Conversion from InputStream -> ByteBuffer on gRPC writes creates many byte[] allocations.

Closed this issue · 2 comments

Hi team,

Investigating memory usage in the write path for gRPC; I found that significant allocations are coming from converting InputStream -> ByteBuffer code in the GCS connector: https://storage.googleapis.com/anima-frank/large-writes-grpc/grpc_100_write_100MiB_t_4_profile.html

Note: Workload runs Fsbenchmark uploading 10k 100MiB object across 4 threads in n2-standard-4 GCE using DirectPath.

~72% of allocations come from converting InputStream -> ByteBuffer creates 2 2MiB byte[]'s for every write:

Separately, java-storage does contribute to 19% of allocations, I'm digging into this as well. My current suspicion is that java-storage creates a buffer per upload and not per message.

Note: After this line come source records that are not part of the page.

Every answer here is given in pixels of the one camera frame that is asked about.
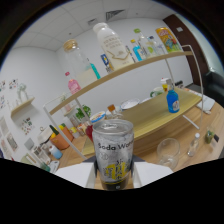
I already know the soda water can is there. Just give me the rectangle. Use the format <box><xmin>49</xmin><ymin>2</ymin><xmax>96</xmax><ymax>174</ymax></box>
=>
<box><xmin>91</xmin><ymin>118</ymin><xmax>135</xmax><ymax>191</ymax></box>

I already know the clear bottle white label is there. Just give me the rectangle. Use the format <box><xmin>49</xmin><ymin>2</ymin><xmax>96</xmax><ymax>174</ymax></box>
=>
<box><xmin>187</xmin><ymin>132</ymin><xmax>201</xmax><ymax>158</ymax></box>

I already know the glass bowl of limes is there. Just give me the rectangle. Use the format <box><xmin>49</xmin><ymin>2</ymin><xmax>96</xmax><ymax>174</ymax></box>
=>
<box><xmin>204</xmin><ymin>128</ymin><xmax>221</xmax><ymax>145</ymax></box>

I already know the clear drinking glass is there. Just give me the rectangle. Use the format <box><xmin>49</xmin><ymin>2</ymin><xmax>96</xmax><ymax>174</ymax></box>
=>
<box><xmin>156</xmin><ymin>137</ymin><xmax>181</xmax><ymax>170</ymax></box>

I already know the pale blue plastic bottle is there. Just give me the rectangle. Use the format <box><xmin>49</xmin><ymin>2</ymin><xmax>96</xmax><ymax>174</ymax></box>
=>
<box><xmin>49</xmin><ymin>144</ymin><xmax>64</xmax><ymax>160</ymax></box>

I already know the orange basket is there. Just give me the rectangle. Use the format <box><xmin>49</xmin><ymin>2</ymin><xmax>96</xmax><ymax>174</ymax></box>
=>
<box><xmin>49</xmin><ymin>124</ymin><xmax>75</xmax><ymax>151</ymax></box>

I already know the white wooden two-tier rack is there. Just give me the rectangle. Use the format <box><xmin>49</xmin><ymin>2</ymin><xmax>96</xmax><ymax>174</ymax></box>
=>
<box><xmin>42</xmin><ymin>44</ymin><xmax>205</xmax><ymax>161</ymax></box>

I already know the bowl with blue rim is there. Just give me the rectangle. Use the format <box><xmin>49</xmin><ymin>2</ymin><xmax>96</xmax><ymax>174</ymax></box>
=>
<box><xmin>89</xmin><ymin>110</ymin><xmax>107</xmax><ymax>124</ymax></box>

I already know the green potted plant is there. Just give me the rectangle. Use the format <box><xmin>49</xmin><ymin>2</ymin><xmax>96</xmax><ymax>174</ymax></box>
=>
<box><xmin>74</xmin><ymin>104</ymin><xmax>92</xmax><ymax>122</ymax></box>

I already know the clear bottle orange cap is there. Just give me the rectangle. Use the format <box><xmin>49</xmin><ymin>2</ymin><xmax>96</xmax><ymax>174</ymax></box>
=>
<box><xmin>105</xmin><ymin>104</ymin><xmax>126</xmax><ymax>121</ymax></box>

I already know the patterned bowl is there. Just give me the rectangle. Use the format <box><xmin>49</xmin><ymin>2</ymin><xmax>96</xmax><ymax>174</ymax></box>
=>
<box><xmin>119</xmin><ymin>97</ymin><xmax>141</xmax><ymax>111</ymax></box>

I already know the blue liquid bottle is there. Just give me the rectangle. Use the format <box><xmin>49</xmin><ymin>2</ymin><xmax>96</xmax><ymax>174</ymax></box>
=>
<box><xmin>165</xmin><ymin>79</ymin><xmax>181</xmax><ymax>114</ymax></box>

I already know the white mug green print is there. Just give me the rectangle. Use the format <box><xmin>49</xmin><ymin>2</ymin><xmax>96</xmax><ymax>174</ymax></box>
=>
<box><xmin>149</xmin><ymin>86</ymin><xmax>165</xmax><ymax>98</ymax></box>

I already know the small pink bottle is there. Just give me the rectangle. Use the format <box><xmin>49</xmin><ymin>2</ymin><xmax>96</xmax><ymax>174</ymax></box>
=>
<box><xmin>64</xmin><ymin>71</ymin><xmax>82</xmax><ymax>95</ymax></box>

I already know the white ornament figure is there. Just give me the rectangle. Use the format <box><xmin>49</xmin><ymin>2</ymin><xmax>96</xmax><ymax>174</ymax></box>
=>
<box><xmin>16</xmin><ymin>83</ymin><xmax>30</xmax><ymax>103</ymax></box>

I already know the small teal bottle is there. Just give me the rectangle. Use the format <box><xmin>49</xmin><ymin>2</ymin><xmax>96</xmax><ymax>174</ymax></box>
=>
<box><xmin>87</xmin><ymin>58</ymin><xmax>102</xmax><ymax>80</ymax></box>

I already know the black chair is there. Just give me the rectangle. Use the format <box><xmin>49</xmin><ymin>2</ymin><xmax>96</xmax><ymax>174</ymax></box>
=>
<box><xmin>202</xmin><ymin>70</ymin><xmax>224</xmax><ymax>108</ymax></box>

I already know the glass jar cork lid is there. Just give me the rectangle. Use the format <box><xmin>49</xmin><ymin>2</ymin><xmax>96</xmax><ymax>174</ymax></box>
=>
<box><xmin>62</xmin><ymin>38</ymin><xmax>99</xmax><ymax>88</ymax></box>

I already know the small light blue bottle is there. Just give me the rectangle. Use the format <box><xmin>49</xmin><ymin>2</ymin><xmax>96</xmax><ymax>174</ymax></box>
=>
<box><xmin>129</xmin><ymin>38</ymin><xmax>144</xmax><ymax>62</ymax></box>

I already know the clear bottle blue cap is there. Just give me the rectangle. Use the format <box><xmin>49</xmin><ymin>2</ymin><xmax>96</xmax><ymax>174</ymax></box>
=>
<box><xmin>148</xmin><ymin>35</ymin><xmax>166</xmax><ymax>55</ymax></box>

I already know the clear bottle green cap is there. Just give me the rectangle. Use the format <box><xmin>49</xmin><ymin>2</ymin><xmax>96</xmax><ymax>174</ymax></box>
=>
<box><xmin>133</xmin><ymin>28</ymin><xmax>156</xmax><ymax>58</ymax></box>

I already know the large white bottle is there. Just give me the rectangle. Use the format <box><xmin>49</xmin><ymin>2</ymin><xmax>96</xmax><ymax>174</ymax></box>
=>
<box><xmin>92</xmin><ymin>22</ymin><xmax>135</xmax><ymax>71</ymax></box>

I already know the brown door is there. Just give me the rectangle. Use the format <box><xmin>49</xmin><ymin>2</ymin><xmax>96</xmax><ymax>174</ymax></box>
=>
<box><xmin>162</xmin><ymin>13</ymin><xmax>209</xmax><ymax>86</ymax></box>

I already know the yellow cartoon can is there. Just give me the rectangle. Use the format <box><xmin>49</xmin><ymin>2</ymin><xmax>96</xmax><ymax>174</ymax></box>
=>
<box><xmin>155</xmin><ymin>26</ymin><xmax>184</xmax><ymax>53</ymax></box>

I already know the small ceiling vent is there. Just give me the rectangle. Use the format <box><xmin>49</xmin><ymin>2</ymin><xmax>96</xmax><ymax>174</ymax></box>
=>
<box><xmin>87</xmin><ymin>18</ymin><xmax>99</xmax><ymax>27</ymax></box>

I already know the large ceiling air vent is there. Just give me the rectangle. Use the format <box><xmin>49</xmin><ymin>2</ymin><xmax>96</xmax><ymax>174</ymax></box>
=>
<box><xmin>105</xmin><ymin>9</ymin><xmax>126</xmax><ymax>23</ymax></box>

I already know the wall photo cluster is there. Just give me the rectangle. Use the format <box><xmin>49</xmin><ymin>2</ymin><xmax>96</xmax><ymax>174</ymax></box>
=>
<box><xmin>20</xmin><ymin>117</ymin><xmax>35</xmax><ymax>136</ymax></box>

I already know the wooden wall shelf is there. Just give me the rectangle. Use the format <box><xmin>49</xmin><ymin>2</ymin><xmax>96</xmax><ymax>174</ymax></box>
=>
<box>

Update: I attempted to make a change to the code to workaround this issue but overall wall time is not suitable:
For a sequential write of 10k 100MiB objects; existing implementation is takes around ~2+ hours using gRPC DP while my prototype version is still running after ~9+ hours.

@arunkumarchacko could you investigate alternatives?

cc: @schannahalli, @danielduhh

This issue is fixed once we moved away from pipe.